The third type – sellers – persuasive. Their recommendations seem to carry a magnetism that goes beyond logic. Chances are you’ve come across a few in your niche.

What Liz Strauss noticed in 2007 was that the affiliate bloggers she knew embodied the roles of both unifier and maven at the same time. This observation is still ongoing. The bloggers and content creators who build the most sustainable audiences are generous with information and generous with communication. They close. They recommend. They introduce people to each other. And their readers trust them and spread their work over time.

The framework is now more relevant – and more complex

Gladwell himself returned to these ideas in 2024 Revenge of the Tipping Pointexploring the dark dimensions of social contagion. In the original book, connectors, mavens, and salespeople were mostly cast in a positive light—people who help good ideas reach the people who need them. The sequel asks more difficult questions about what happens when the same mechanisms are used to spread harm.

For content creators, this complicates the picture in a useful way. The same relational dynamics that helped a well-thought-out blog post reach thousands of readers in 2007 are now deployed on platforms that actively engineer virality—often at the expense of nuance, depth, and credibility.

One of the main criticisms of influencer culture is that follower count does not cleanly correlate with connector or maven status. A creator with millions of followers can reach a massive audience without really knowing them or being trusted by them like a true maven. The Georgetown School of Continuing Studies made this very point in their analysis of influencer marketing: having a large audience and being a true connector or maven are not the same thing.

What this means for how you set up your blog

The practical result is this: the reach of your content is not evenly distributed among your audience. Some readers deserve hundreds of other readers—not because of their audience, but because of the role they play in their community.

The maven in your audience writes a recommendation in a private Slack group of forty people who are your ideal readers. The linker shares your post in three different communities that you could never reach on your own. These moments are not clearly visible in your analytics. But they are the engine of growth enhancement.

See also


This suggests a few things worth noting.

First, create content that earns the trust of the mavens in your readership. These are readers with high standards – they’ll quit if your work is written too thinly, too promotionally, or too clearly for search engines, rather than for humans. Maven-friendly content has real content. Takes a position. This gives the data professionals in your audience something to pass along with credibility.

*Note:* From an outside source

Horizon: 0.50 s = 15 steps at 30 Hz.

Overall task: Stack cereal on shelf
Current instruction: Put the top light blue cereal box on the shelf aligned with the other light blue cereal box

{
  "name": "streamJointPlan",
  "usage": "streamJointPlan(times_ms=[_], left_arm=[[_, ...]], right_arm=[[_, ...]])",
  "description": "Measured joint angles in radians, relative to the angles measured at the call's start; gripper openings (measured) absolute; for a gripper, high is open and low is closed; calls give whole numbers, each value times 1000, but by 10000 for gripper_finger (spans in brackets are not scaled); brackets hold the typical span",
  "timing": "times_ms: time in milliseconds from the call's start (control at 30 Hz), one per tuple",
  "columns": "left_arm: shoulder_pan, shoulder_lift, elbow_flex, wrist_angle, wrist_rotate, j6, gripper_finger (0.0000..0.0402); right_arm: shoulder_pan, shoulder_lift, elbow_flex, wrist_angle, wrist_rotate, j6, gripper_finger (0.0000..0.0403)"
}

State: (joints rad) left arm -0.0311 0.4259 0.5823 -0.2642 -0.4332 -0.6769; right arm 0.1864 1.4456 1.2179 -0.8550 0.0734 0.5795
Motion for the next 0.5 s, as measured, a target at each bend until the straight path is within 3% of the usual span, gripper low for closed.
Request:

Second, make your work easy for connectors to share. It’s not just about share buttons – it’s about giving your blog a clear enough identity that a connector can describe it in one sentence. If recommending you requires a three-sentence explanation, friction will stop them.

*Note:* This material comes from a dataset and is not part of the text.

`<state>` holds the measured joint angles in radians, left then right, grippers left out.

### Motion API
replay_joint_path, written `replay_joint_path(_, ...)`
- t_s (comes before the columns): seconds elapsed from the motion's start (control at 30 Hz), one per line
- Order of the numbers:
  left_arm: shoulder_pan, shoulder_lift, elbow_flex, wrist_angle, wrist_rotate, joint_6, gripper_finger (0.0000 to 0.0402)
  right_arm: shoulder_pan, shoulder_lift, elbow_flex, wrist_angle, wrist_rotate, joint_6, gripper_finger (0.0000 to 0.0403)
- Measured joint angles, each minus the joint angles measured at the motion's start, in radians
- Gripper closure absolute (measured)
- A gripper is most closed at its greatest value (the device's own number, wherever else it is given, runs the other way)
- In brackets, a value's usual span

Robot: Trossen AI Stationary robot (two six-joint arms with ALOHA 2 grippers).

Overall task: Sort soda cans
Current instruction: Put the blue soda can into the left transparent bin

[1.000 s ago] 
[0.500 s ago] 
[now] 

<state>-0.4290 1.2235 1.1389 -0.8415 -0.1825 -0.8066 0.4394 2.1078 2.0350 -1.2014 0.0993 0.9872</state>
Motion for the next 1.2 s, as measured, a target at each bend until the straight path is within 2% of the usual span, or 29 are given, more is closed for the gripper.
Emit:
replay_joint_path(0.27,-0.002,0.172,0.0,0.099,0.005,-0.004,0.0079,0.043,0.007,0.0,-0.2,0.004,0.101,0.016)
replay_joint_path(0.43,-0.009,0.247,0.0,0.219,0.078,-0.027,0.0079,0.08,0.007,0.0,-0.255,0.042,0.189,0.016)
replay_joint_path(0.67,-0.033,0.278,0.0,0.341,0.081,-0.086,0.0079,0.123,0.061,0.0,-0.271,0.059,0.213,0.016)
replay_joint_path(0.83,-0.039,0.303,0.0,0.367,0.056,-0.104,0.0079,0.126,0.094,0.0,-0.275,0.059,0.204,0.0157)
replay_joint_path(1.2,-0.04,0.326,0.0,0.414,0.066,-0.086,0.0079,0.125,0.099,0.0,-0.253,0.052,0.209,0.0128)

Third, think of your audience as a set of roles, not just a number of employees. The question is not just “how many people are reading this?” not. “Who is reading this and where will it take them next?”

The blog’s contact information has not changed

What Liz Strauss realized in 2007—that blogging was primarily a means of communication, not just publishing—is still true. Platforms have changed. The noise has increased dramatically. The dark side of the virus outbreak is harder to ignore now. But the underlying dynamic is the same.

Bloggers and creators who build something sustainable are still, at heart, joiners and mavens. They gather insightful information and share it generously. They connect people across communities. They write not just to publish, but to be useful—to give their readers something worth passing on.

This is a long way of thinking about content. But in a landscape where attention is everywhere and trust is low, it may be the most reliable strategy available.